* TASK TO COMPLETE *
Each record below gets repeated exactly, and pictures stay out of the copy.

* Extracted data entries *

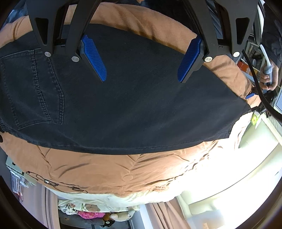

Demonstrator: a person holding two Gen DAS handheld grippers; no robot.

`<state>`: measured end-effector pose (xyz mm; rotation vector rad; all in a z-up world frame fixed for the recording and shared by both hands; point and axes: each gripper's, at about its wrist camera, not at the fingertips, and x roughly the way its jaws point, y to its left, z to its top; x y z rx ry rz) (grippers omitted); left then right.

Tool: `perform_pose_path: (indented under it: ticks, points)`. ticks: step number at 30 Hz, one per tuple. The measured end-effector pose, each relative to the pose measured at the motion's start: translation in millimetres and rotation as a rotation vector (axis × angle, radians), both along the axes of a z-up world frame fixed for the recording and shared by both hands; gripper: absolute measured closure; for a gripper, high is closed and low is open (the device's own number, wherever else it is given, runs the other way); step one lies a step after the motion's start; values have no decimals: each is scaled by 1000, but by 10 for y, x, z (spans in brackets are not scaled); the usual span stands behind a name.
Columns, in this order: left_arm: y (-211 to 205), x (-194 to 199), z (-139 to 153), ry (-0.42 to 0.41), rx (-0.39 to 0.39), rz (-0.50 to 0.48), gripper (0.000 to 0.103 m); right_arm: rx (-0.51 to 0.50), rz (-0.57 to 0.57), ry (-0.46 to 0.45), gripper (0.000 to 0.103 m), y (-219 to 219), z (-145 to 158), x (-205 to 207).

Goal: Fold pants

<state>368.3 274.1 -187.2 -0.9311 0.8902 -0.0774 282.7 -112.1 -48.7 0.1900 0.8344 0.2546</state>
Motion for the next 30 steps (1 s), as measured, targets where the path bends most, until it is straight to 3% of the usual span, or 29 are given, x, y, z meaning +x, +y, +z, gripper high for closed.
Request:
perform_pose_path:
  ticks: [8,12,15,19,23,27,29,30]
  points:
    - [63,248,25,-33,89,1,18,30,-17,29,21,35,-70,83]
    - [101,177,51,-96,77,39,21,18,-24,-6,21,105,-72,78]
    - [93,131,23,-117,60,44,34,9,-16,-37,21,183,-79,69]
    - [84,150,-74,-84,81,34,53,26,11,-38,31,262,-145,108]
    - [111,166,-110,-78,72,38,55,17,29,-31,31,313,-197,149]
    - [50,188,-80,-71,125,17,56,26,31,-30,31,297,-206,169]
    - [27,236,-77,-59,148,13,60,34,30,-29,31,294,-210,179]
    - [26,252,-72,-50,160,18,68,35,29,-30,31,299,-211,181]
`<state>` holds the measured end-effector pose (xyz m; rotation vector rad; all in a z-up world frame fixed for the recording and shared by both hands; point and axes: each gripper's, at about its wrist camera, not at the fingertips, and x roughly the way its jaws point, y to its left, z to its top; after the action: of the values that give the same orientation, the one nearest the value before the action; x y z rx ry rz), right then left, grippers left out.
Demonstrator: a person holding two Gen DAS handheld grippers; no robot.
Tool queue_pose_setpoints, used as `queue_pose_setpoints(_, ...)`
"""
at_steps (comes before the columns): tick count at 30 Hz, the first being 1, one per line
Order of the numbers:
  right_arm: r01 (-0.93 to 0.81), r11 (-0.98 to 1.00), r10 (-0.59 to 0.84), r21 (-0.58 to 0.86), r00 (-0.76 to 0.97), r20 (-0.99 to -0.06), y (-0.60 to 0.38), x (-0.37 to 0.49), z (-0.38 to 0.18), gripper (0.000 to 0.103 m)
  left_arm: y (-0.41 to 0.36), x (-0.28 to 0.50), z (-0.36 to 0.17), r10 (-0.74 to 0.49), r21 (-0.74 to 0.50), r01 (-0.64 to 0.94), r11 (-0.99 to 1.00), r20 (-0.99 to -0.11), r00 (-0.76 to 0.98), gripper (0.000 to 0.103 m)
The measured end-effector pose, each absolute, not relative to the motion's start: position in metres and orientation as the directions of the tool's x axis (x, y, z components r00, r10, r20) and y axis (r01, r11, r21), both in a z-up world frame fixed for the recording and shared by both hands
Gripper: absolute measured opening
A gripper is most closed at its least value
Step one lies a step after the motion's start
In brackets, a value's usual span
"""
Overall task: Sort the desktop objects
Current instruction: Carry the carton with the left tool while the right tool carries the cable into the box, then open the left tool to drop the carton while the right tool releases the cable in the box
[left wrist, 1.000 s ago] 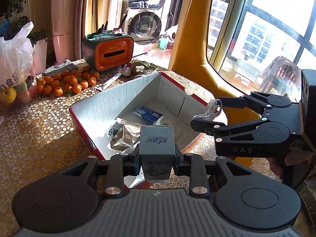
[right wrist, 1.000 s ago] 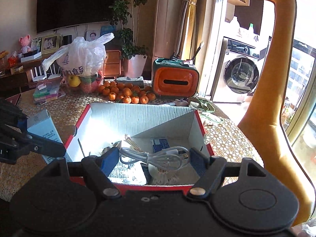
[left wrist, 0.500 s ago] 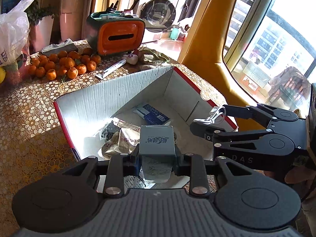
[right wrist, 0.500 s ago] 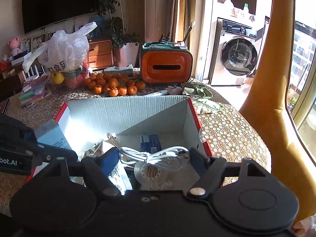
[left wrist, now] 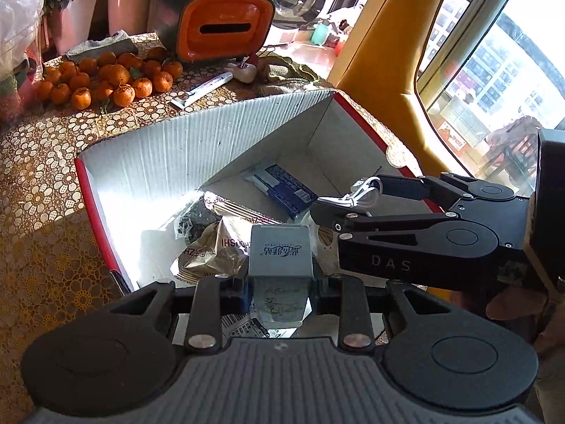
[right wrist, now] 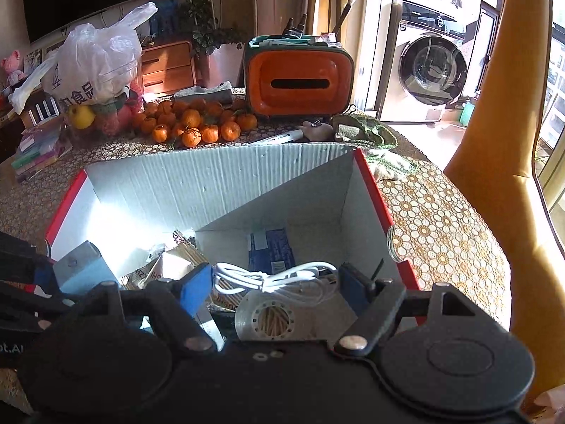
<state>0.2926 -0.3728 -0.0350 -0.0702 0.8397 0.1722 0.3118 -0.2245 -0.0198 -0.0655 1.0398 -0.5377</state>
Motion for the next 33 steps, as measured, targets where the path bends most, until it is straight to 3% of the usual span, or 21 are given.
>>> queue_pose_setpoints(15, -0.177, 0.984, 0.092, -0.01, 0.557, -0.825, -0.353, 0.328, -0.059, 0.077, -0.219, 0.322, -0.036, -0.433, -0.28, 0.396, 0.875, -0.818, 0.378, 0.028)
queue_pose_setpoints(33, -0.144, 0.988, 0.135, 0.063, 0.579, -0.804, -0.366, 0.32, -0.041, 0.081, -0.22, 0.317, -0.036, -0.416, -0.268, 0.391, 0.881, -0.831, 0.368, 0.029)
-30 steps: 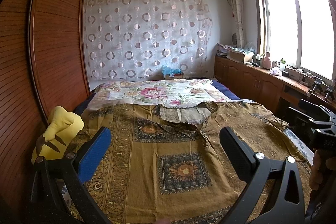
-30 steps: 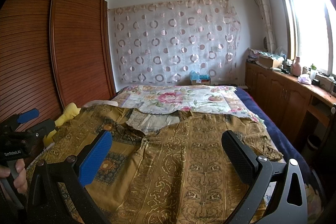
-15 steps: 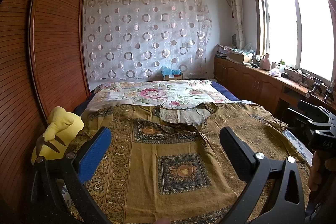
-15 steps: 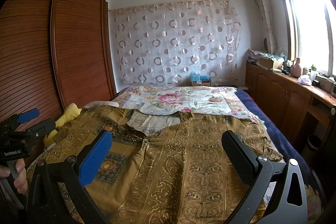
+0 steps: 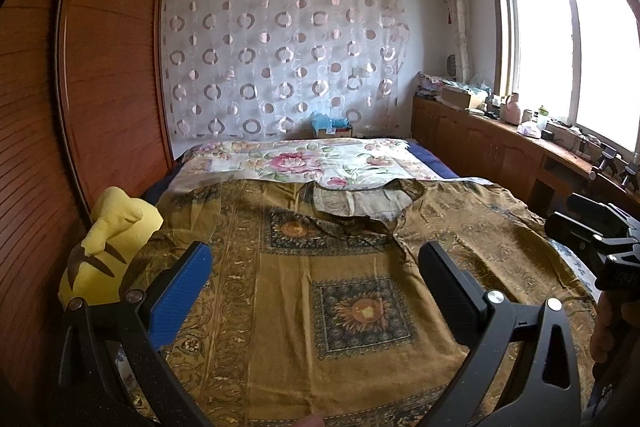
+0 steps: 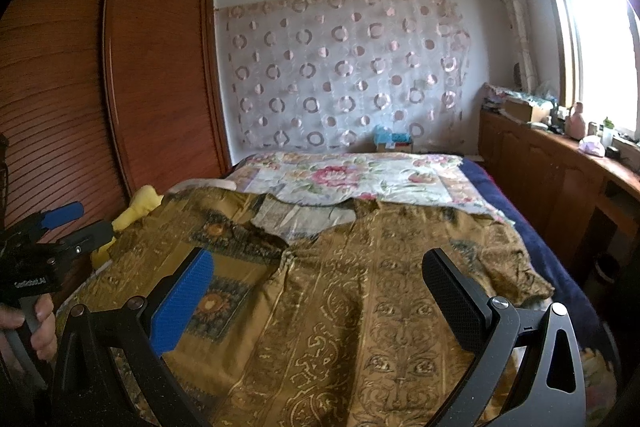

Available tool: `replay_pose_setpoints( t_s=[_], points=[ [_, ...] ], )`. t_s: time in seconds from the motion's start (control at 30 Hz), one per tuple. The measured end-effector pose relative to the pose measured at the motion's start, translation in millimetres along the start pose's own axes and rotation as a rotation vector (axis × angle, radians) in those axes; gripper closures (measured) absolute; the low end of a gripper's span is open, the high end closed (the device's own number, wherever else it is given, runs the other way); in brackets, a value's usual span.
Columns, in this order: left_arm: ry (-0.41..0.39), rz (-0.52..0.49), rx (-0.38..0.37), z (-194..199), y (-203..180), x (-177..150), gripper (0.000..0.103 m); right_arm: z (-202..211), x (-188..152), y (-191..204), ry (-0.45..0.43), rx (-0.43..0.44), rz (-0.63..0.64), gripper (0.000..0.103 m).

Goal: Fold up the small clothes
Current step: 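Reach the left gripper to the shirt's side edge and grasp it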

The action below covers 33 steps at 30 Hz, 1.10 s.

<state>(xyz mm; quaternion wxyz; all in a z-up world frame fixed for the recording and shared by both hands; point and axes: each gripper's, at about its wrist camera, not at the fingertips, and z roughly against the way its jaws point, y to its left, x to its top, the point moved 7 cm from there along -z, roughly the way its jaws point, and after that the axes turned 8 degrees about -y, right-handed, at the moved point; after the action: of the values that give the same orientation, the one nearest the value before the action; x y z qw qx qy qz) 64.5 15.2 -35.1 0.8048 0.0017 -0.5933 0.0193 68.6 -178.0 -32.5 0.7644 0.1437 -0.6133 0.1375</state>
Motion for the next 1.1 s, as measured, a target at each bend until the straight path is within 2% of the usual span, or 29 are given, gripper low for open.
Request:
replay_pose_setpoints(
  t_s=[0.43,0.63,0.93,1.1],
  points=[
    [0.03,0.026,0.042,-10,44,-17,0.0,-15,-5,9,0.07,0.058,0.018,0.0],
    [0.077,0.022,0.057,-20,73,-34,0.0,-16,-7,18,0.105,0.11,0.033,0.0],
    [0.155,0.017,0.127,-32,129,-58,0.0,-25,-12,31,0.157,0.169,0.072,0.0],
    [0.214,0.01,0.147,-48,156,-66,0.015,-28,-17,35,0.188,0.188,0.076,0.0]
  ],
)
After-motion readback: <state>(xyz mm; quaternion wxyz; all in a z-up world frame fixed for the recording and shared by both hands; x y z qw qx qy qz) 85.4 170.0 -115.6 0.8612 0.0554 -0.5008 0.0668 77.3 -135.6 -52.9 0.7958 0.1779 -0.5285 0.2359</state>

* FINISHED EXERCISE *
Demonstrator: a person holding two Gen DAS handheld grippers; no robot.

`<state>`: measured end-effector pose (xyz mm; rotation vector rad; all in a z-up world frame fixed for the recording and shared by both hands; point and axes: each gripper's, at about its wrist camera, not at the fingertips, and x roughly the way its jaws point, y to its left, z to its top; x y z rx ry rz) (grippers omitted); left then right.

Tool: `perform_pose_path: (indented under it: ticks, points)`. ticks: step number at 30 Hz, one per tuple. The measured end-effector pose, each relative to the pose measured at the motion's start: translation in millimetres and rotation as a rotation vector (axis × angle, radians), both along the axes of a z-up world frame fixed for the recording and shared by both hands; gripper: absolute measured closure; for a gripper, high is closed and low is open (the device's own number, wherever else it is given, runs the other way); step one lies a step after the motion's start; values have no decimals: each is scaled by 1000, but by 10 for y, x, z (spans in brackets are not scaled); the usual span stands behind a name.
Columns, in this order: left_arm: y (-211 to 205), x (-194 to 199), z (-139 to 153), ry (-0.42 to 0.41), rx (-0.39 to 0.39), rz (-0.50 to 0.48), gripper (0.000 to 0.103 m); right_arm: rx (-0.51 to 0.50), rz (-0.57 to 0.57), ry (-0.46 to 0.45), gripper (0.000 to 0.103 m), y (-219 to 219), z (-145 to 158), x (-205 to 207).

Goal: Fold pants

<state>368.3 274.1 -187.2 -0.9311 0.8902 -0.0774 282.7 -112.1 -48.7 0.1900 0.8344 0.2546</state>
Motion for the next 30 steps (1 s), as measured, targets where the path bends most, until it is straight to 3% of the usual span, or 29 are given, x, y, z meaning +x, +y, +z, gripper high for closed.
Request:
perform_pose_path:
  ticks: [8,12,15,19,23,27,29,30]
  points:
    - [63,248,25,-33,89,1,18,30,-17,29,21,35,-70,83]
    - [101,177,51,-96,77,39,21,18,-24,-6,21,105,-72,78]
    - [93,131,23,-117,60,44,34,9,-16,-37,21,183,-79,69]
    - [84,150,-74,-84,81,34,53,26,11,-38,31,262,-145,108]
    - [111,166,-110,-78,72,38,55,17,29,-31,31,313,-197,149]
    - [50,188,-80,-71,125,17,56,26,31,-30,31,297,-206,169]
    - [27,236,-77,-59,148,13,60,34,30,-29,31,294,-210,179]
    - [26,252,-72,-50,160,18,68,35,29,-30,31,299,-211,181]
`<state>` holds the measured end-effector pose (xyz m; rotation vector rad; all in a z-up world frame fixed for the recording and shared by both hands; point and axes: each gripper's, at about its wrist camera, not at the fingertips, and x roughly the way its jaws point, y to its left, z to its top; after the action: of the values that give the same orientation, the one nearest the value before the action; x y z rx ry rz), right then left, grippers left out.
Demonstrator: a person holding two Gen DAS handheld grippers; no robot.
Tool queue_pose_setpoints, used as `queue_pose_setpoints(_, ...)`
"""
at_steps (comes before the columns): tick count at 30 Hz, the first being 1, one per line
Order of the numbers:
  right_arm: r01 (-0.93 to 0.81), r11 (-0.98 to 1.00), r10 (-0.59 to 0.84), r21 (-0.58 to 0.86), r00 (-0.76 to 0.97), r20 (-0.99 to -0.06), y (-0.60 to 0.38), x (-0.37 to 0.49), z (-0.38 to 0.18), gripper (0.000 to 0.103 m)
  left_arm: y (-0.41 to 0.36), x (-0.28 to 0.50), z (-0.36 to 0.17), r10 (-0.74 to 0.49), r21 (-0.74 to 0.50), r01 (-0.64 to 0.94), r11 (-0.99 to 1.00), r20 (-0.99 to -0.11), r00 (-0.76 to 0.98), gripper (0.000 to 0.103 m)
The measured end-effector pose, each absolute, not relative to the motion's start: position in metres and orientation as the directions of the tool's x axis (x, y, z components r00, r10, r20) and y axis (r01, r11, r21), both in a z-up world frame fixed for the recording and shared by both hands
Gripper: absolute measured opening
A gripper is most closed at its least value
Step one lies a step after the motion's start
In brackets, a value's usual span
"""
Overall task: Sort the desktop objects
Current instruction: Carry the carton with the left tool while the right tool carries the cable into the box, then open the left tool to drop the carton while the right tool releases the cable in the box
[left wrist, 1.000 s ago] 
[right wrist, 1.000 s ago] 
[left wrist, 0.500 s ago] 
[right wrist, 0.500 s ago] 
[left wrist, now] 
[right wrist, now] 
<state>0.2926 -0.3728 -0.0350 -0.0702 0.8397 0.1722 0.3118 -0.2245 -0.0198 -0.0655 1.0398 -0.5377</state>
Motion for the next 33 steps, as measured, targets where the path bends most, until it is straight to 3% of the usual span, or 21 are given.
>>> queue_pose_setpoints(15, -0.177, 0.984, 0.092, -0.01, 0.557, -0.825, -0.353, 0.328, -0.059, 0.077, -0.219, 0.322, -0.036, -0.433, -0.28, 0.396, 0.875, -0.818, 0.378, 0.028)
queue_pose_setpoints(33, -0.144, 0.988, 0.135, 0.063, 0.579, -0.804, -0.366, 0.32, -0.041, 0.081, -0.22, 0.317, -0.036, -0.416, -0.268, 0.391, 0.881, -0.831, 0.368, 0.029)
-30 steps: 
-30 steps: 
-15 steps: 
-15 steps: 
+0 steps: 
+0 steps: 

Available tool: `replay_pose_setpoints( t_s=[_], points=[ [_, ...] ], )`. t_s: time in seconds from the motion's start (control at 30 Hz), one per tuple. The measured end-effector pose relative to the pose measured at the motion's start, translation in millimetres along the start pose's own axes and rotation as a rotation vector (axis × angle, radians) in those axes; gripper closures (measured) absolute; the low end of a gripper's span is open, the high end closed (the device's own number, wherever else it is given, runs the other way); in brackets, a value's usual span.
Columns, in this order: left_arm: ry (-0.41..0.39), rz (-0.52..0.49), rx (-0.38..0.37), z (-194..199), y (-203..180), x (-177..150), gripper (0.000..0.103 m); right_arm: z (-202..211), x (-188..152), y (-191..204), ry (-0.45..0.43), rx (-0.43..0.44), rz (-0.63..0.64), gripper (0.000..0.103 m).

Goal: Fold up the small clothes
Current step: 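Reach the left gripper to the shirt's side edge and grasp it
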
The action below covers 33 steps at 30 Hz, 1.10 s.

<state>(xyz mm; quaternion wxyz; all in a z-up world frame fixed for the recording and shared by both hands; point and axes: each gripper's, at about its wrist camera, not at the fingertips, and z roughly against the way its jaws point, y to its left, x to its top, the point moved 7 cm from there along -z, roughly the way its jaws point, and after that the axes turned 8 degrees about -y, right-handed, at the moved point; after the action: of the values that give the same orientation, the one nearest the value before the action; x y z qw qx qy qz) 64.5 15.2 -35.1 0.8048 0.0017 -0.5933 0.0193 68.6 -178.0 -32.5 0.7644 0.1437 -0.6133 0.1375</state>
Motion for the next 1.1 s, as measured, a target at each bend until the straight path is within 2% of the usual span, or 29 are given, gripper low for open.
Request:
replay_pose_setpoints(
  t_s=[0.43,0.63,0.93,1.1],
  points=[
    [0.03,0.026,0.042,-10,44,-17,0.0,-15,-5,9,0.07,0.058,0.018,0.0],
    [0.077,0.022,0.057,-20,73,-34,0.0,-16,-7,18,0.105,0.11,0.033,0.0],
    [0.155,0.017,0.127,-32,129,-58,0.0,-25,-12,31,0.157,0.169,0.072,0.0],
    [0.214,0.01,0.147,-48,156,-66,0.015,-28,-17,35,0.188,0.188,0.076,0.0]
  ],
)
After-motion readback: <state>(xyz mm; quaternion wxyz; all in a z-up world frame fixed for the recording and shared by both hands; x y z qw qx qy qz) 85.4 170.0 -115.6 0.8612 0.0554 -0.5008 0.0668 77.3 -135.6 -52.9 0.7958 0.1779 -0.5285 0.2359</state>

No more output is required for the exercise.